While embracing an art mechanique style as a manifestation of dada Picabia created his most iconic works. Depicting an image of a small, bellows camera unfolded in profile he created a portrait for the cover of a 1915 issue of 291Ici, c'est ici Stieglitz, foi et amour.” It predates Magritte’s famous "Ceci n'est pas une pipe."

A generous selection of the retrospective focuses on his satisfying and unique dada/ mechanique graphics for the magazines 291 and his own later 391.

Text was also important to the artist. In painting and collages, particularly after joining the Zurich school of Dada with Tristan Tzara, words in a disconnected manner became a prominent part of paintings with collaged elements. One may intuit Guillaume Apollinaire and his friend Gertrude Stein in his wording.

“Tableau Rastadada” (1920) is a masterpiece of the dada canon. Considered to be his first collage  at its center is a photo of the artist by Man Ray. It is partly mutilated with a comical, small bowler hat pasted on.
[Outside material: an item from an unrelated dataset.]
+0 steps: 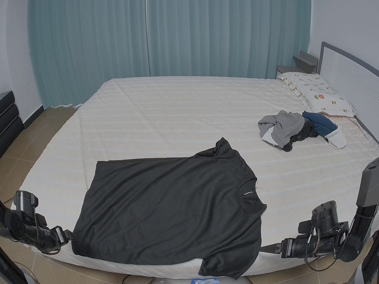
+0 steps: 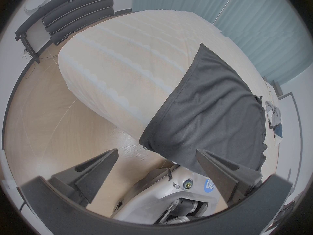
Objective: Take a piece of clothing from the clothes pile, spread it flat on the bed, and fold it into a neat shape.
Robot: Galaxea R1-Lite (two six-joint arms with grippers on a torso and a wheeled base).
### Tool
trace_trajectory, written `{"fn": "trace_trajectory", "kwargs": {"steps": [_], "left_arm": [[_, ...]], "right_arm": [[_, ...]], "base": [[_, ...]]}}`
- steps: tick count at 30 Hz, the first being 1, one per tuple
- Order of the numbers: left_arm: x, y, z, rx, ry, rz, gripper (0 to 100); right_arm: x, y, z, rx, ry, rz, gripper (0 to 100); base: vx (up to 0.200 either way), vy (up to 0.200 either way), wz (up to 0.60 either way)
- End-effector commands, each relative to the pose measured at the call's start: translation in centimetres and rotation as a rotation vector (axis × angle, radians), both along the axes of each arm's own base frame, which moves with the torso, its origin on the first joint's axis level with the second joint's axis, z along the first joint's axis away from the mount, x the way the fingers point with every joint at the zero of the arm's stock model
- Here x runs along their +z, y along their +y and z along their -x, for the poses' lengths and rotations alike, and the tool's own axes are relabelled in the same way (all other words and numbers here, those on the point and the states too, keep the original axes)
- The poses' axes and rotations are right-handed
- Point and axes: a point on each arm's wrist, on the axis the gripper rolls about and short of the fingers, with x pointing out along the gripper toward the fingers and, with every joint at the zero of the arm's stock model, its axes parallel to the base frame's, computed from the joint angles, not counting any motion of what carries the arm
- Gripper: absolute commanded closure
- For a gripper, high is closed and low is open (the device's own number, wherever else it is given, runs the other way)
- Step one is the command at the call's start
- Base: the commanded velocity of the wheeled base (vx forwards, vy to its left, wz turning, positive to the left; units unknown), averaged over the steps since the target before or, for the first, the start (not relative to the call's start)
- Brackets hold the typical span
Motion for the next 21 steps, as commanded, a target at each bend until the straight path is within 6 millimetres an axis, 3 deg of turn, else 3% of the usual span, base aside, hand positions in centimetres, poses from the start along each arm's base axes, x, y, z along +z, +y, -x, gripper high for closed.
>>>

A pipe dangles from a nostril and the composition is framed with women’s ankles and shoes. The word dada is written then crossed out. In a self-deprecating manner he inscribed “Picabia le lousti” outing himself as a “joker.”

In the art wars since Aristotle’s Poetics comedy has routinely been regarded as inferior to tragedy. In Homo Ludens (1938) Johan Huizinga argued for the role of serious fun as a matrix for classical art. Reactionary criticism, particularly formalism (Greenberg on kitsch), refuses to take seriously merry pranksters from Duchamp/ Picabia to Ken Kesey.

The conundrum of Picabia is that whatever style he embraced it is routine to consider him a lesser practitioner. This is particularly true of his practice as a painter from surrealism to erotic kitsch and then abstraction.

Often in the retrospective there are intriguing individual paintings but nothing as riveting as his few, iconic, dada masterpieces. Because it is less familiar perhaps the exposure of this retrospective will promote richer study and appreciation of this aspect of the oeuvre.

Of the surrealists what appears unique is his “palimpsest” technique. There are linear layers superimposed on figurative images. That manner of juxtaposition equates to Man Ray creating photographs by combining negatives. It is a readily familiar aspect of the tool kit of Photoshop. This sets him apart from the usual dichotomy of dream and automatic surrealism. His imagery ranged from neo classical to grotesque. Some paintings are tough to like. They are close to the art brut of Dubuffet.

There is more that we need to know of his work during the Vichy period. During this time he used soft porn magazines as sources for calendar kitsch. Many were sold to a speculator and ended up decorating the walls of North African brothels. There is an uncanny resemblance to the Aryan nudes of Germany’s Nazi artists.

It is difficult to understand his motive. Typically, he abandoned figuration launching into peripatetic abstraction with mixed results after the war. The ironic erotic paintings have been ignored or dismissed but they are essential to understanding the subsequent emergence of pop.

The ultimate dilemma of Picabia is that he was not one but many artists. The oeuvre lacks the cohesion of better known artists. As this exhibition vividly reveals, however, on any given day he was as good as the best of them.  He may be the best modernist you’ve never heard of.

 A version of this article was posted in Boston's The Arts Fuse.